What is the sales compensation method?

The sales compensation method is a system used to determine and distribute earnings to sales personnel based on their performance and achievements. This method typically includes a mix of base salary, commissions, bonuses, and other incentives designed to motivate and reward employees for meeting or exceeding sales targets.
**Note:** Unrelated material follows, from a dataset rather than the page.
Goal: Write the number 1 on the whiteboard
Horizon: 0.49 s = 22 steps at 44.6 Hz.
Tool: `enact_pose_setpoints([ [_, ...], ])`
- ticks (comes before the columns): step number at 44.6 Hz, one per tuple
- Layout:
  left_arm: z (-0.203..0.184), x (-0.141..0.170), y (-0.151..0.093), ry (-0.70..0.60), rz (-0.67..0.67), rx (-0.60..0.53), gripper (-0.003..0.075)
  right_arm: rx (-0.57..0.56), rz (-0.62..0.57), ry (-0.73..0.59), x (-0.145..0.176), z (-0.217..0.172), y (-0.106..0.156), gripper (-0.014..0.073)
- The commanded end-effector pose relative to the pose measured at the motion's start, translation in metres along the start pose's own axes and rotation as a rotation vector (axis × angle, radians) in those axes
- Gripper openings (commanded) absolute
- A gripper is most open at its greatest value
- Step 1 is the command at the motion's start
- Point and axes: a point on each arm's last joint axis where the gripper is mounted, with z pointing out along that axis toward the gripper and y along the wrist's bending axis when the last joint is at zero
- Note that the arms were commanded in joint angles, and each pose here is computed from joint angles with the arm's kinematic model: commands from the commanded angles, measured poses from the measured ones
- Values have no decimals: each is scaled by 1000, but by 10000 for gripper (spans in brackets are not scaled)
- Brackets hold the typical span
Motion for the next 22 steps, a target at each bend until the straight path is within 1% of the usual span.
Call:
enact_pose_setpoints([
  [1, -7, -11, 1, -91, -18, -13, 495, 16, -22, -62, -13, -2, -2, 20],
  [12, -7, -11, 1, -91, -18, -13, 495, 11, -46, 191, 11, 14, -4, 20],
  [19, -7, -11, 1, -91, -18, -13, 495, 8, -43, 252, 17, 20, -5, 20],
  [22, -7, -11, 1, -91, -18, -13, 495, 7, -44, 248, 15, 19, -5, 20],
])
How to set up a sales compensation plan?

Setting up a sales compensation plan involves several key steps:

  • Define objectives: Establish clear goals for what the compensation plan aims to achieve, such as increasing sales, improving customer satisfaction, or expanding market share.
  • Determine compensation structure: Decide on the balance between fixed salary and variable incentives. Common structures include base salary plus commission, commission-only, and salary plus bonus.
  • Set performance metrics: Identify the key performance indicators (KPIs) that will be used to measure sales performance. These could include sales volume, revenue, profit margins, or customer acquisition.
  • Create commission rates and bonus criteria: Develop specific commission rates and bonus criteria that align with the desired performance outcomes. Ensure these are achievable but challenging enough to motivate sales teams.
  • Implement the plan: Communicate the details of the compensation plan clearly to the sales team, ensuring they understand how they can maximize their earnings.
  • Monitor and adjust: Regularly review the effectiveness of the compensation plan and make adjustments as needed based on sales performance and market conditions.

What are the best practices in sales compensation?

The sales compensation best practices include:

  • Alignment with business goals: Ensure the compensation plan supports the overall strategic objectives of the company.
  • Simplicity and transparency: Design a compensation plan that is easy to understand and transparent, so salespeople know exactly how their efforts translate into earnings.
  • Fairness and competitiveness: Ensure that the compensation offered is competitive within the industry and fair relative to the contributions of the sales team.
  • Regular reviews and adjustments: Continuously monitor the effectiveness of the compensation plan and adjust based on performance data and feedback from the sales team.
  • Motivation and incentives: Incorporate a mix of short-term and long-term incentives to keep the sales team motivated over different periods.
  • Legal compliance: Ensure that the compensation plan complies with all relevant labor laws and regulations.

By following these best practices, organizations can create effective sales compensation plans that drive performance and align with business goals.